== Material provided ==
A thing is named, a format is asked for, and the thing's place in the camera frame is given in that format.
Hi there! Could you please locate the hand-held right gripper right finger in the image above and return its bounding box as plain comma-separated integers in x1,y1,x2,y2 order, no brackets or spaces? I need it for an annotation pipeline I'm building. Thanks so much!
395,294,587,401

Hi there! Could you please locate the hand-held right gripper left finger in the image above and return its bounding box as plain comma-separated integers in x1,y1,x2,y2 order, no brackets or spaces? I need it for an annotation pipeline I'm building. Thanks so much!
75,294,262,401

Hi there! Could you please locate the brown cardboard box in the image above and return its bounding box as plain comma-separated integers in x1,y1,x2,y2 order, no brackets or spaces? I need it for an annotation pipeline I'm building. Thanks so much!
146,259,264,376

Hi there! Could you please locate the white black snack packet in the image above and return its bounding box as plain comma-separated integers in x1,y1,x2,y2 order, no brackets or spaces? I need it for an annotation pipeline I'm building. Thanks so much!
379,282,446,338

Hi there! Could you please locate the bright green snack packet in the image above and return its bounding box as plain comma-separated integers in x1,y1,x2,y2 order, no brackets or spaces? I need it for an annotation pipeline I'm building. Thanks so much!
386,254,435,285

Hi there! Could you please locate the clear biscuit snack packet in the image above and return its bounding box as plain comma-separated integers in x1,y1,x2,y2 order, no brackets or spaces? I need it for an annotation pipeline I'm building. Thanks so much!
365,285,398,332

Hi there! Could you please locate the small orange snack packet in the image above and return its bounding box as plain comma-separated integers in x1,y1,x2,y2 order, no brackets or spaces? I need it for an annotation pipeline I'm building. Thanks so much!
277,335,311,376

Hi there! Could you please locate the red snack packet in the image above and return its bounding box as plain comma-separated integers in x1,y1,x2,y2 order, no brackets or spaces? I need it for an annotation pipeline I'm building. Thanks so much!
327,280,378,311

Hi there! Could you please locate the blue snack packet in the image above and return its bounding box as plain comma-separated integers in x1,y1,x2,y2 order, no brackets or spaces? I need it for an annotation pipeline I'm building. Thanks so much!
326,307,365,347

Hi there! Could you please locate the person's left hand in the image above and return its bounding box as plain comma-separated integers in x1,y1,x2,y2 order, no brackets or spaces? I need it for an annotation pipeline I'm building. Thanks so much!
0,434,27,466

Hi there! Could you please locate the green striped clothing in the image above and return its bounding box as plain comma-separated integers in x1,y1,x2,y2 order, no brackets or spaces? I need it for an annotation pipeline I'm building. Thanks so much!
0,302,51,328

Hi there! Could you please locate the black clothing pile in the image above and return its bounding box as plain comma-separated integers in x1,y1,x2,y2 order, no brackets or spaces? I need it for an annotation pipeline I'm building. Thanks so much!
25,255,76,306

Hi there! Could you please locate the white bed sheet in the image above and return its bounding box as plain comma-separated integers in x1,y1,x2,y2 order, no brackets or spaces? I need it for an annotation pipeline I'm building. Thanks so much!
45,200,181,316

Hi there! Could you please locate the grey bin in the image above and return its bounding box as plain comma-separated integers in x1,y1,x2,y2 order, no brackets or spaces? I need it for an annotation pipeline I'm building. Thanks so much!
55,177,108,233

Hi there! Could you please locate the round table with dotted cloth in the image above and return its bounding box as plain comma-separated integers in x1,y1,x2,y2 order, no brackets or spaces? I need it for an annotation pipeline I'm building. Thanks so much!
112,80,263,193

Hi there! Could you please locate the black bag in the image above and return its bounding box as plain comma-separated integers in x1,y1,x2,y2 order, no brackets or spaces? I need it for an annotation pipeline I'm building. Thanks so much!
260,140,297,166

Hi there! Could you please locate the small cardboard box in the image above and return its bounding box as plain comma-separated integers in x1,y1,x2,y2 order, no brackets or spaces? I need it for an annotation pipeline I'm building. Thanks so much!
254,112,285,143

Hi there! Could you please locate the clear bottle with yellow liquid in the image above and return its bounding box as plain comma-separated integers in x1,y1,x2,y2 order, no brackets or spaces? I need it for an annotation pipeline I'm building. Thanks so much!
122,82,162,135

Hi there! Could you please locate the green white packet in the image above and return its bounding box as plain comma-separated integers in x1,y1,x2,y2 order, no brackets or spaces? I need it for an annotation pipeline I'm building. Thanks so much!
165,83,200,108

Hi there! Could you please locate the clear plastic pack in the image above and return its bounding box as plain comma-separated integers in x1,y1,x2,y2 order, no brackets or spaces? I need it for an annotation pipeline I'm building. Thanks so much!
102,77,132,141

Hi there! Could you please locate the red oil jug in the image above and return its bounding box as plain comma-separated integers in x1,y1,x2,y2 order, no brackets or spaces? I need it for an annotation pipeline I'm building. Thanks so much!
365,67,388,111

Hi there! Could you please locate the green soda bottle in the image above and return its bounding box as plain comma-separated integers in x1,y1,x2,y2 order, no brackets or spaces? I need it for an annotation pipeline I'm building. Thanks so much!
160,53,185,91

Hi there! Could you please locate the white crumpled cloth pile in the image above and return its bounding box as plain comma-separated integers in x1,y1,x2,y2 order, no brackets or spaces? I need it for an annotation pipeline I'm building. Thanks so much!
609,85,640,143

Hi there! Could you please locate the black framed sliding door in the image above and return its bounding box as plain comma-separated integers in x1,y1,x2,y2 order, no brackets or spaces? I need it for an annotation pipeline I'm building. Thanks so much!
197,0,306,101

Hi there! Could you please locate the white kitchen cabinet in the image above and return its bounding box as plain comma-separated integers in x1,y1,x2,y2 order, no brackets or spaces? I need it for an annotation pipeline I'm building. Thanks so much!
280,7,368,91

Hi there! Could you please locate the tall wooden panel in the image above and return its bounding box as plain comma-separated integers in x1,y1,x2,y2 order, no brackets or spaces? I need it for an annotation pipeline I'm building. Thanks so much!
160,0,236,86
===
Aim of the task:
Nothing in the entries may be left out; each line is to be output exactly.

Result for this task:
A thing is named, a format is asked for, and the thing's place in the camera frame is given in that format.
Hi there! Could you please locate the hand-held right gripper right finger in the image above and return its bounding box as plain comma-separated integers in x1,y1,x2,y2 order, no brackets or spaces? I need it for an annotation pipeline I'm building. Thanks so much!
395,294,587,401

Hi there! Could you please locate the hand-held right gripper left finger in the image above and return its bounding box as plain comma-separated integers in x1,y1,x2,y2 order, no brackets or spaces? I need it for an annotation pipeline I'm building. Thanks so much!
75,294,262,401

Hi there! Could you please locate the brown cardboard box in the image above and return its bounding box as plain comma-separated integers in x1,y1,x2,y2 order, no brackets or spaces? I need it for an annotation pipeline I'm building. Thanks so much!
146,259,264,376

Hi there! Could you please locate the white black snack packet in the image above and return its bounding box as plain comma-separated integers in x1,y1,x2,y2 order, no brackets or spaces? I need it for an annotation pipeline I'm building. Thanks so much!
379,282,446,338

Hi there! Could you please locate the bright green snack packet in the image above and return its bounding box as plain comma-separated integers in x1,y1,x2,y2 order, no brackets or spaces? I need it for an annotation pipeline I'm building. Thanks so much!
386,254,435,285

Hi there! Could you please locate the clear biscuit snack packet in the image above and return its bounding box as plain comma-separated integers in x1,y1,x2,y2 order, no brackets or spaces? I need it for an annotation pipeline I'm building. Thanks so much!
365,285,398,332

Hi there! Could you please locate the small orange snack packet in the image above and return its bounding box as plain comma-separated integers in x1,y1,x2,y2 order, no brackets or spaces? I need it for an annotation pipeline I'm building. Thanks so much!
277,335,311,376

Hi there! Could you please locate the red snack packet in the image above and return its bounding box as plain comma-separated integers in x1,y1,x2,y2 order, no brackets or spaces? I need it for an annotation pipeline I'm building. Thanks so much!
327,280,378,311

Hi there! Could you please locate the blue snack packet in the image above and return its bounding box as plain comma-separated integers in x1,y1,x2,y2 order, no brackets or spaces? I need it for an annotation pipeline I'm building. Thanks so much!
326,307,365,347

Hi there! Could you please locate the person's left hand in the image above and return its bounding box as plain comma-separated integers in x1,y1,x2,y2 order, no brackets or spaces? I need it for an annotation pipeline I'm building. Thanks so much!
0,434,27,466

Hi there! Could you please locate the green striped clothing in the image above and return its bounding box as plain comma-separated integers in x1,y1,x2,y2 order, no brackets or spaces? I need it for an annotation pipeline I'm building. Thanks so much!
0,302,51,328

Hi there! Could you please locate the black clothing pile in the image above and return its bounding box as plain comma-separated integers in x1,y1,x2,y2 order, no brackets or spaces? I need it for an annotation pipeline I'm building. Thanks so much!
25,255,76,306

Hi there! Could you please locate the white bed sheet in the image above and return its bounding box as plain comma-separated integers in x1,y1,x2,y2 order, no brackets or spaces? I need it for an annotation pipeline I'm building. Thanks so much!
45,200,181,316

Hi there! Could you please locate the grey bin in the image above and return its bounding box as plain comma-separated integers in x1,y1,x2,y2 order, no brackets or spaces? I need it for an annotation pipeline I'm building. Thanks so much!
55,177,108,233

Hi there! Could you please locate the round table with dotted cloth in the image above and return its bounding box as plain comma-separated integers in x1,y1,x2,y2 order, no brackets or spaces? I need it for an annotation pipeline I'm building. Thanks so much!
112,80,263,193

Hi there! Could you please locate the black bag in the image above and return its bounding box as plain comma-separated integers in x1,y1,x2,y2 order, no brackets or spaces? I need it for an annotation pipeline I'm building. Thanks so much!
260,140,297,166

Hi there! Could you please locate the small cardboard box in the image above and return its bounding box as plain comma-separated integers in x1,y1,x2,y2 order, no brackets or spaces? I need it for an annotation pipeline I'm building. Thanks so much!
254,112,285,143

Hi there! Could you please locate the clear bottle with yellow liquid in the image above and return its bounding box as plain comma-separated integers in x1,y1,x2,y2 order, no brackets or spaces? I need it for an annotation pipeline I'm building. Thanks so much!
122,82,162,135

Hi there! Could you please locate the green white packet in the image above and return its bounding box as plain comma-separated integers in x1,y1,x2,y2 order, no brackets or spaces? I need it for an annotation pipeline I'm building. Thanks so much!
165,83,200,108

Hi there! Could you please locate the clear plastic pack in the image above and return its bounding box as plain comma-separated integers in x1,y1,x2,y2 order, no brackets or spaces? I need it for an annotation pipeline I'm building. Thanks so much!
102,77,132,141

Hi there! Could you please locate the red oil jug in the image above and return its bounding box as plain comma-separated integers in x1,y1,x2,y2 order, no brackets or spaces? I need it for an annotation pipeline I'm building. Thanks so much!
365,67,388,111

Hi there! Could you please locate the green soda bottle in the image above and return its bounding box as plain comma-separated integers in x1,y1,x2,y2 order, no brackets or spaces? I need it for an annotation pipeline I'm building. Thanks so much!
160,53,185,91

Hi there! Could you please locate the white crumpled cloth pile in the image above and return its bounding box as plain comma-separated integers in x1,y1,x2,y2 order, no brackets or spaces? I need it for an annotation pipeline I'm building. Thanks so much!
609,85,640,143

Hi there! Could you please locate the black framed sliding door in the image above and return its bounding box as plain comma-separated integers in x1,y1,x2,y2 order, no brackets or spaces? I need it for an annotation pipeline I'm building. Thanks so much!
197,0,306,101

Hi there! Could you please locate the white kitchen cabinet in the image above and return its bounding box as plain comma-separated integers in x1,y1,x2,y2 order, no brackets or spaces? I need it for an annotation pipeline I'm building. Thanks so much!
280,7,368,91

Hi there! Could you please locate the tall wooden panel in the image above and return its bounding box as plain comma-separated integers in x1,y1,x2,y2 order, no brackets or spaces? I need it for an annotation pipeline I'm building. Thanks so much!
160,0,236,86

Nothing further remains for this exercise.